Monday, May 5, 2014

#0 Wall Street / Money Never Sleeps – Richard Grove on The Corbett Report

 
Wall Street / Money Never Sleeps – Richard Grove on The Corbett Report 

James Corbett and Richard Grove, certainly two of my favourite commentators, discuss Oliver Stone's movies and what they reveal about the system. Very often we seek out the words and work of people we recognize from our own experiences as knowledgeable about the system, especially if we're working in it. Most of us have had our mentors, especially if we had any serious business experience. Grove tells his story enough to give you a perspective on his experiences gaining knowledge of the system; he went in as a lamb and discovered the wolves. Many of us have had similar experiences, enough to know that the metaphors are more than accurate.

Before I continue, Grove mentions Buckminster Fuller, a man I actually met in person when he came to speak at my college. He was quite old. I understood right away that he was among the most original thinkers of his age. His work certainly deserves study, though Grove was correct in describing his blind spots. We all have them no doubt.

At one point Grove describes money as counterfeit value. That's the point where we decided this interview needed to be linked here. Of course Grove was referring to their money as so similarly described by E. C. Riegel; watered down through government spending over taxation resulting in inevitable price inflation; each quanta of money losing purchasing power.

We'd really like to ask Richard Grove if he could honestly see a world without money, without a recognized vehicle of exchange, yes everything we think of when we use or abuse money? In every case we know of, societies that attempt to ban money soon become tyrannies. We'd entertain the possibility that something really as important and so directly related to private property, as we honestly believe money to be, and something as indispensable to business as money, should be something that can be designed to operate free of many of the problems associated with their money. By their money we include every fiat government money on the planet, whether issued as a loan at interest or not, and all gold and silver. That's all their money.

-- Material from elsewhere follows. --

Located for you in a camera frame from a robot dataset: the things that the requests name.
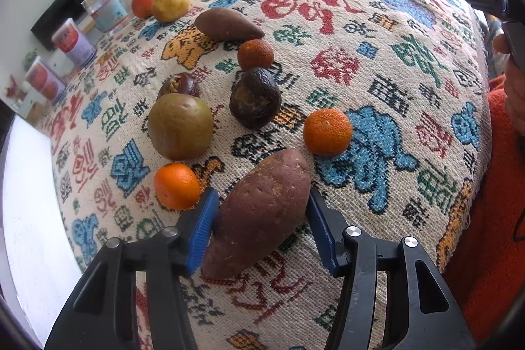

The money advocated by this blog is based on the ideas of the autodidact economist E. C. Riegel. His idea of a quanta of money would equate to a unit of purchasing power equal to some unit of money on some date. If you want to preserve purchasing power of your money, you design it to retain a particular piece of purchasing power that can only occur on a specific date. You relate everything else in prices based on this single unchangeable quanta of purchasing power. Riegel called it a Value Unit or Valun. Here is where you can read more about this blog's proposal. Here is where you can track the value of the proposed Value Unit. Here is where you can apply to be a delegate to the premiere conference of the International Valun Exchange Society.

Each of us going forward has our particular mission. We respect the contributions of other researchers who honestly seek the truth. We will continue to link them here as they relate to our very quiet and calm mission, to educate people concerning the liberty that their own money represents, not at all as the lying Austrians (usurers all) see it, nor as the so called Keynesians (he'd be rolling in his grave) see it. Riegel had a different set of ideas. He left us a pencil sketch. From this, it has been our long term intention, to erect a new monetary system that shall in most respects flip the present order on its head. 

But let's face it, we are living in times of great change and grave challenges. From our standpoint, much that is harmful could be eliminated if more people would ... retire from the present system ... walk out on it, let it die. Those who continue to work for the most hated corporations or organizations without conscience ... cannot indefinitely escape responsibility for their crimes. “Come out of her, my people.”